Exercise brief » All of the data, except its images, should be set down exactly as it appears.

Data »

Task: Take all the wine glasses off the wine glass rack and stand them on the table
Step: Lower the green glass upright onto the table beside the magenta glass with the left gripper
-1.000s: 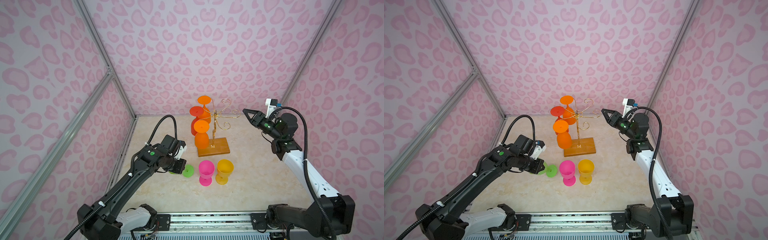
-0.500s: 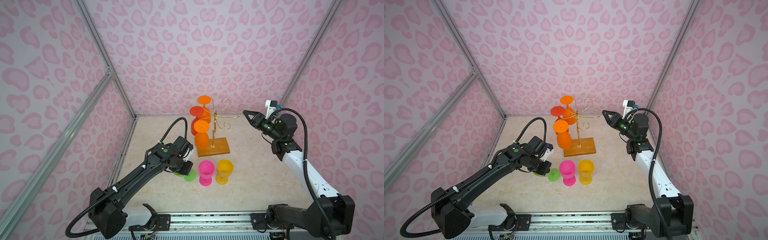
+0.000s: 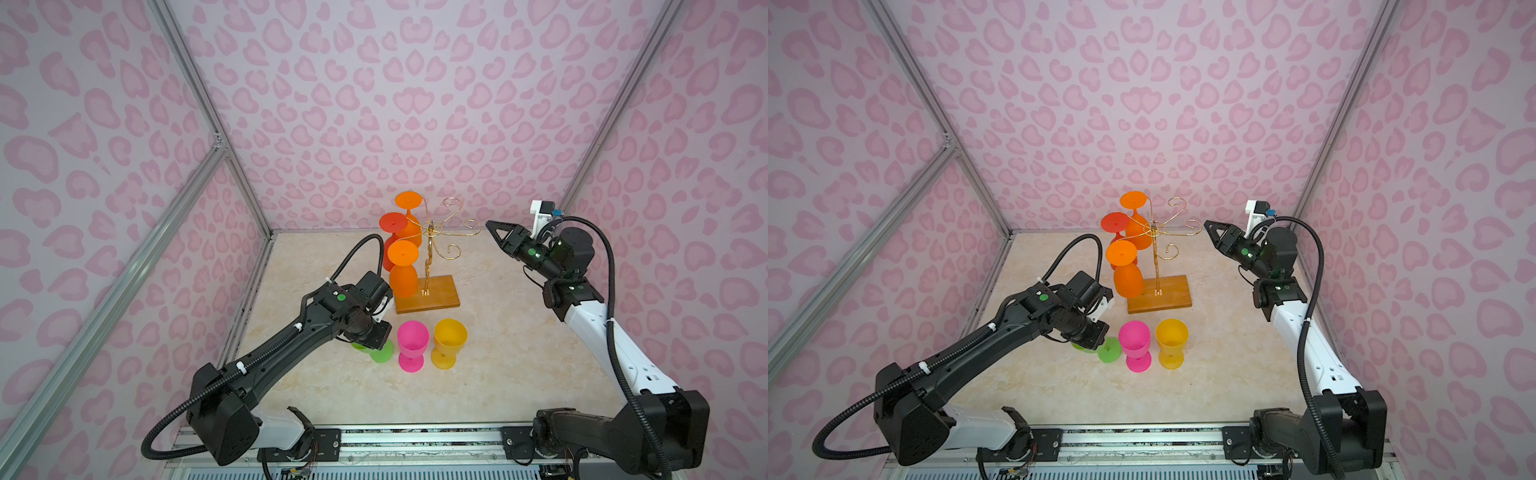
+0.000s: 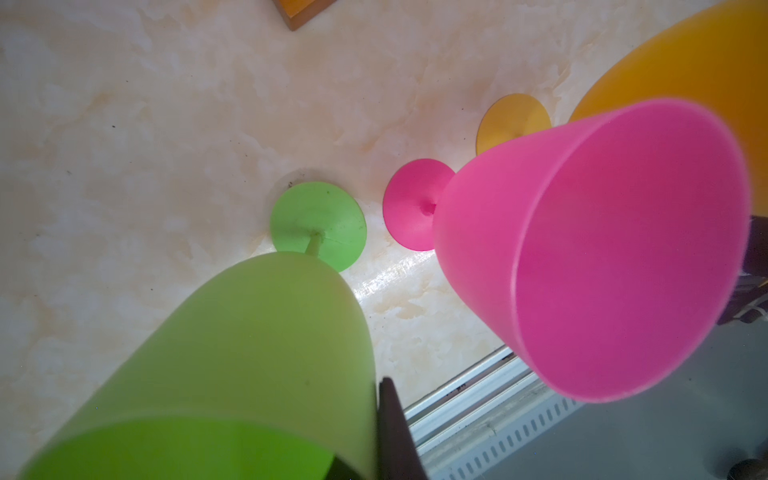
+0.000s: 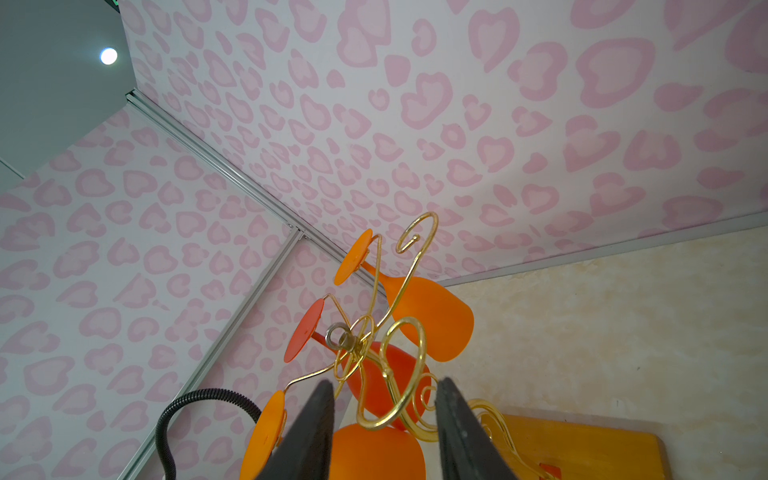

Reply »
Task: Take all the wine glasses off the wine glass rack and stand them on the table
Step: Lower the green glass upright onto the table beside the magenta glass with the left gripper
-1.000s: 
-0.500s: 
+0.000s: 
+0.000s: 
+0.000s: 

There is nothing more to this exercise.